Dataset section >>
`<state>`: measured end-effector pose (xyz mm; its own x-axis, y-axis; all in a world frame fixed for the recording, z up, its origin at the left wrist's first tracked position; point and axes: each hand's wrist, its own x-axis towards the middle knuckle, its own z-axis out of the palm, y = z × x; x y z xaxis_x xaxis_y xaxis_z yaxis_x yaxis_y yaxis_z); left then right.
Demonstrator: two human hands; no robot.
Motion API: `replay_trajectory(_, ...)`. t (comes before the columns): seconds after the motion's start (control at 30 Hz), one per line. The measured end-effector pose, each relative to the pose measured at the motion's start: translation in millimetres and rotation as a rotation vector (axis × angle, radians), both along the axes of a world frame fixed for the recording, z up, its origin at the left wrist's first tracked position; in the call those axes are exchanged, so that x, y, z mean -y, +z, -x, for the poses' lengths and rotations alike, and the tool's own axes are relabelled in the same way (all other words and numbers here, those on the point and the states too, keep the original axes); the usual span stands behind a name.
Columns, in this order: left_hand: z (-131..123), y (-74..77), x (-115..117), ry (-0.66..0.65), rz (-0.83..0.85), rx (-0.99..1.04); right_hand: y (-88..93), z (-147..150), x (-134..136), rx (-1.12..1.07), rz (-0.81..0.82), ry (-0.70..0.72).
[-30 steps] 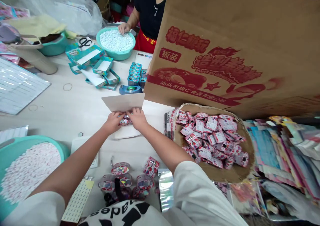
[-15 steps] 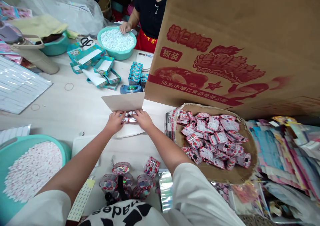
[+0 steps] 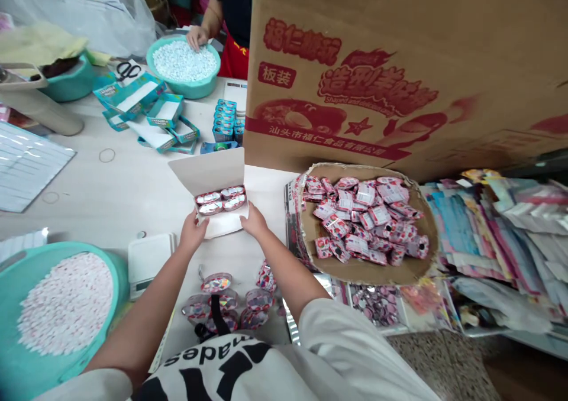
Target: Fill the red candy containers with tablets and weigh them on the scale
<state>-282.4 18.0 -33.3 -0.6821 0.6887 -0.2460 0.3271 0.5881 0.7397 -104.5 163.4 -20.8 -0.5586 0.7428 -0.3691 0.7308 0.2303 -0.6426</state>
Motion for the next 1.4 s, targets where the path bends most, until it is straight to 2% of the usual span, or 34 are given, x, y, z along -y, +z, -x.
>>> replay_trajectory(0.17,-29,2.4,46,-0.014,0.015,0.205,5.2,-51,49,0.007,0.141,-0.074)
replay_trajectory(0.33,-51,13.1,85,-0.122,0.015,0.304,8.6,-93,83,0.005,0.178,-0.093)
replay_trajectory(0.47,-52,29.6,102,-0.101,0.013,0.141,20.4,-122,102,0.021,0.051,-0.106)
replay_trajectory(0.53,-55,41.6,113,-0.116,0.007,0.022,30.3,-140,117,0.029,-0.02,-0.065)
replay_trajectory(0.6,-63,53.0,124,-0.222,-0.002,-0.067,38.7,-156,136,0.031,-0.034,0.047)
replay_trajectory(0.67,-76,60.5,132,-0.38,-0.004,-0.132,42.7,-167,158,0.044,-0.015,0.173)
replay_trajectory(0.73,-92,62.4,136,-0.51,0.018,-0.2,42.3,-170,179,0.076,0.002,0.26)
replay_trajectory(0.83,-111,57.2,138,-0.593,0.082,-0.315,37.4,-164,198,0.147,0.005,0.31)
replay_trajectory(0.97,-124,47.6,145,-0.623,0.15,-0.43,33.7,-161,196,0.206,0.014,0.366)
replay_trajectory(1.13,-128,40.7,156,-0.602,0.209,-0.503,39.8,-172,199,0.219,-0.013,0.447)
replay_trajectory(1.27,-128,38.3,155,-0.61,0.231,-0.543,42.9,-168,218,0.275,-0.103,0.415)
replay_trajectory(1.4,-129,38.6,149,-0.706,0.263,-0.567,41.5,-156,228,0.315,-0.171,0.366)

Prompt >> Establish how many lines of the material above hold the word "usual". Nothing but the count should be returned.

Written solution >> 2